2. stripe be handled,
	* if sh->bm_seq - conf->seq_write > 0, means the
	  batch stripes **newer than** the last written
	  batch, it cannot proceed yet, queued on bitmap_list.
	* otherwise , has already proceed.

3. raid5d() `++seq_flush` to closes the current batch, means
	* no more stripes join that old batch
	* just-closed batch ready to write-out to disk

4. raid5d() calls bitmap hooks unplug() or writeout, then,
   `++seq_write` to the same as bm_seq.

- seq_flush - for producer, to close batches.
- seq_write - for consumer, the checkpoint number.

the report:
====================================
BUG: KCSAN: data-race in __add_stripe_bio / raid5d

write to 0xffff88ba5625d470 of 4 bytes by task 82401 on cpu 0:
 raid5d+0x1d9/0xba0
 [.....]

read to 0xffff88ba5625d470 of 4 bytes by task 82421 on cpu 8:
 __add_stripe_bio+0x332/0x400
 raid5_make_request+0x6ac/0x2930
 md_handle_request+0x4a2/0xa40
 md_submit_bio+0x109/0x1a0
 __submit_bio+0x2ec/0x390
 [.....]

Signed-off-by: Chen Cheng <chencheng@fnnas.com>
---
 drivers/md/raid5.c | 9 +++++----
 1 file changed, 5 insertions(+), 4 deletions(-)
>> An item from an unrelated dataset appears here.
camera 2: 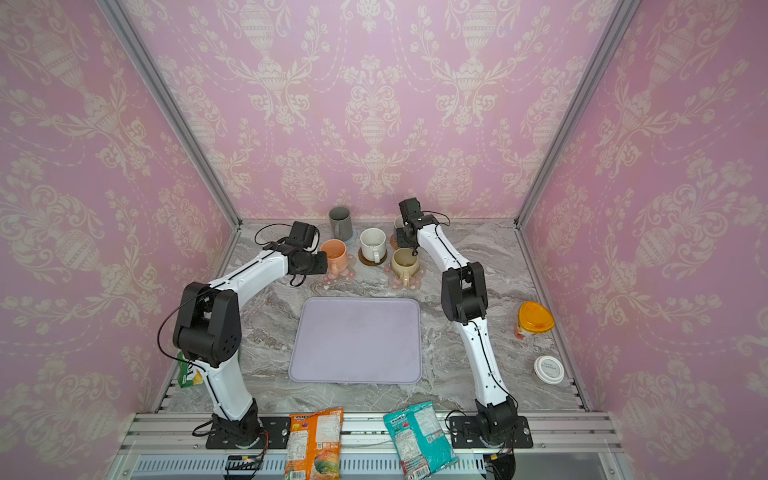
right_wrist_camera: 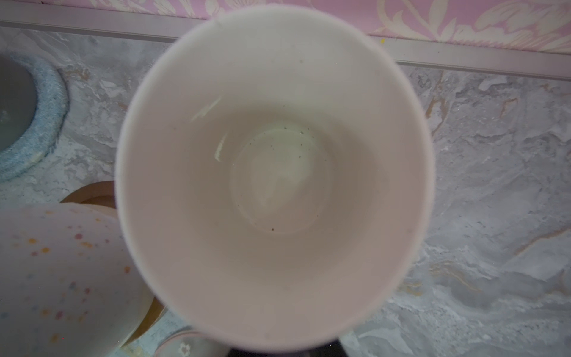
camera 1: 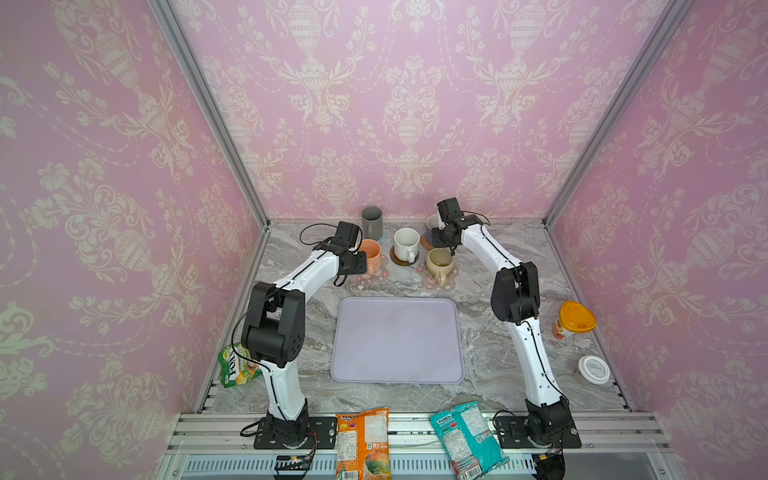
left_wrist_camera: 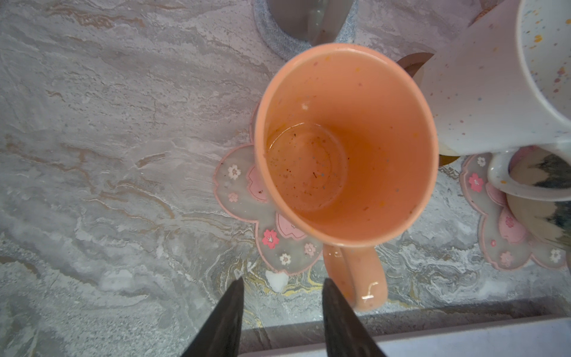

diff --git a/drivers/md/raid5.c b/drivers/md/raid5.c
index a320b71d7117..f3c2959b5606 100644
--- a/drivers/md/raid5.c
+++ b/drivers/md/raid5.c
@@ -3536,11 +3536,11 @@ static void __add_stripe_bio(struct stripe_head *sh, struct bio *bi,
 	pr_debug("added bi b#%llu to stripe s#%llu, disk %d, logical %llu\n",
 		 (*bip)->bi_iter.bi_sector, sh->sector, dd_idx,
 		 sh->dev[dd_idx].sector);
 
 	if (conf->mddev->bitmap && firstwrite && !sh->batch_head) {
-		sh->bm_seq = conf->seq_flush+1;
+		sh->bm_seq = READ_ONCE(conf->seq_flush) + 1;
 		set_bit(STRIPE_BIT_DELAY, &sh->state);
 	}
 }
 
 /*
@@ -5827,11 +5827,11 @@ static void make_discard_request(struct mddev *mddev, struct bio *bi)
 			md_write_inc(mddev, bi);
 			sh->overwrite_disks++;
 		}
 		spin_unlock_irq(&sh->stripe_lock);
 		if (conf->mddev->bitmap) {
-			sh->bm_seq = conf->seq_flush + 1;
+			sh->bm_seq = READ_ONCE(conf->seq_flush) + 1;
 			set_bit(STRIPE_BIT_DELAY, &sh->state);
 		}
 
 		set_bit(STRIPE_HANDLE, &sh->state);
 		clear_bit(STRIPE_DELAYED, &sh->state);
@@ -6877,16 +6877,17 @@ static void raid5d(struct md_thread *thread)
 			clear_bit(R5_DID_ALLOC, &conf->cache_state);
 
 		if (
 		    !list_empty(&conf->bitmap_list)) {
 			/* Now is a good time to flush some bitmap updates */
-			conf->seq_flush++;
+			int seq = READ_ONCE(conf->seq_flush) + 1;
+			WRITE_ONCE(conf->seq_flush, seq);
 			spin_unlock_irq(&conf->device_lock);
 			if (md_bitmap_enabled(mddev, true))
 				mddev->bitmap_ops->unplug(mddev, true);
 			spin_lock_irq(&conf->device_lock);
-			conf->seq_write = conf->seq_flush;
+			WRITE_ONCE(conf->seq_write, seq);
 			activate_bit_delay(conf, conf->temp_inactive_list);
 		}
 		raid5_activate_delayed(conf);
 
 		while ((bio = remove_bio_from_retry(conf, &offset))) {
-- 
2.54.0

^ permalink raw reply related	[flat|nested] 3+ messages in thread

* Re: [PATCH] md/raid5: protect bitmap batch counters aka seq_flush/seq_write
  2026-06-16 13:13 [PATCH] md/raid5: protect bitmap batch counters aka seq_flush/seq_write Chen Cheng
@ 2026-06-16 13:30 ` sashiko-bot
  2026-06-17 13:55   ` Chen Cheng
  0 siblings, 1 reply; 3+ messages in thread
From: sashiko-bot @ 2026-06-16 13:30 UTC (permalink / raw)
  To: Chen Cheng; +Cc: yukuai, linux-raid

Thank you for your contribution! Sashiko AI review found 1 potential issue(s) to consider:

Pre-existing issues:
- [Critical] Missing full memory barriers between the bitmap update/scan and `seq_flush` access allows torn writes.
--

commit 45ef15a300eccd14518bc90e254146a73a49bf51
Author: Chen Cheng <chencheng@fnnas.com>

md/raid5: protect bitmap batch counters aka seq_flush/seq_write

This commit attempts to fix a KCSAN data-race report on conf->seq_flush
in the raid5 code by introducing READ_ONCE() and WRITE_ONCE().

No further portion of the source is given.